If she had any insights into Kyrgios or opinions about the player he's become - as you would expect of someone who's known him for years - Barty wasn't prepared to share them.
CONTRAST BECOMES CLEAR
Barty's shortage of words on the pair also takes on an elevated meaning when you consider her comments about the bond of the Australian tennis community after John Millman won at Wimbledon.
"Yeah, it's always nice when you see them (fellow Australians) have a win. Especially for Johnny as a Queenslander, we both train at the same place at home," Barty said.
"Obviously we keep an eye on all of the other matches going on for Australians, singles, doubles, mixed. Usually there's an extra special interest when your countrymen and women are playing.
"In the same breath, we're also on different tours a lot of the time. It is nice to cross over in slams."
Based on Barty's brief responses, this "extra special interest" didn't seem to extend to Kyrgios and Tomic in London.
While the Queenslander opted not to expand on her opinion of Kyrgios, she had no such issue when quizzed about 15-year-old sensation Cori (Coco) Gauff who, as the youngest player to ever qualify for Wimbledon in the Open era, has become the talk of SW19 by progressing to the third round.
"She's incredible. She really is. I saw her play a few years ago. What you see is just an incredible athlete. I think she's got a really good head on her shoulders. She seems very mature," Barty said.
"I haven't hit with her, had much to do with her. Just from the outside looking in, she seems like she's really enjoying her tennis.

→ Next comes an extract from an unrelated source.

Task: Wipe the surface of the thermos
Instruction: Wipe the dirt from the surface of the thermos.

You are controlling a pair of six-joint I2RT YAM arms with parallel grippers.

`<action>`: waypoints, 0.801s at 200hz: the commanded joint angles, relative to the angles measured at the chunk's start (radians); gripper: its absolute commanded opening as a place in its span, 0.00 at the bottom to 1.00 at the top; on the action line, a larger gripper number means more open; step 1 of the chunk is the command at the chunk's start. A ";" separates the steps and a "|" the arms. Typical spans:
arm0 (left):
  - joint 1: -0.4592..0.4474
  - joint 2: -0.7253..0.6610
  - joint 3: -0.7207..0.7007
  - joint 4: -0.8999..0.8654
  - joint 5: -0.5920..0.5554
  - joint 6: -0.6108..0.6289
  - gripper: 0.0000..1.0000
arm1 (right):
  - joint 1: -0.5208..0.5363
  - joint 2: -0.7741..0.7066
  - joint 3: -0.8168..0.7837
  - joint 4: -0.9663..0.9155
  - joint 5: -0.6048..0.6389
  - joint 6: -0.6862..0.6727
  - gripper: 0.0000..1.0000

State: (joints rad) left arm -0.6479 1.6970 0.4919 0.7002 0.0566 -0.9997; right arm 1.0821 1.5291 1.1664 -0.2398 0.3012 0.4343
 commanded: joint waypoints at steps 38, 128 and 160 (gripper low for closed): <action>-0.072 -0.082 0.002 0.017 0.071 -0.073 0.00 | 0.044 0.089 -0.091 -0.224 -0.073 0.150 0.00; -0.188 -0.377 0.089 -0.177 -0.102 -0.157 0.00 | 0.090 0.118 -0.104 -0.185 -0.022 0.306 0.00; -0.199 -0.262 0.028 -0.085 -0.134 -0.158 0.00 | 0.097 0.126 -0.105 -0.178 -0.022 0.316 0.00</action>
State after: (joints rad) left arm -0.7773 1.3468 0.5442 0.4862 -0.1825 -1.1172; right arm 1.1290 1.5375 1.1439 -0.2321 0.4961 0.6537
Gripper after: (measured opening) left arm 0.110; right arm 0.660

"Looks like a big-game player. Loves the spotlight. Loves the moment. But also she's earned her way here. She earned her way through qualifying, played some exceptional tennis. I think she's going to have a very, very bright future."
It's perfectly understandable why Barty would have more to say about someone on the same tour as her compared to two men with different schedules. But just as she said she didn't mix with Kyrgios much, she also said she hadn't had much to do with Gauff either, yet she was much happier to elaborate on her than him.
It doesn't come as a shock Barty, or any player for that matter, would want to spend more time talking up the positives of the sport rather than reflecting on its sour notes. But again, it made her comparative silence on Kyrgios and Tomic all the more illuminating.
BRUSQUE BARTY IS ALL BUSINESS
Of course, there's the possibility we're reading too much into this and Barty's lack of enthusiasm for talking about her compatriots was simply down to the businesslike attitude tennis podcaster Catherine Whitaker referenced during the French Open after interviewing the Aussie star before the final.
It's an attitude that's certainly been evident in the main interview room at the All England Club.
"I have to stay, I'm still team Barty, I still very much really like her and respect her, but I certainly do understand what (sports writer) Simon Briggs was on about yesterday with her being brusque," Whitaker said on an episode of The Tennis Podcast last month.
"She is quite brusque. She's not the gal in that famous photo of her with the trophy as a kid.
"She's … businesslike. She's incredibly polite, she answers your questions, briefly, but she's all business."
It's a business that Australia has invested heavily in as Barty has elevated herself to national hero status - both for her performances and the way she's handled her rise to super-stardom - and her stocks will only rise further if she's holding the trophy aloft on Centre Court come July 13.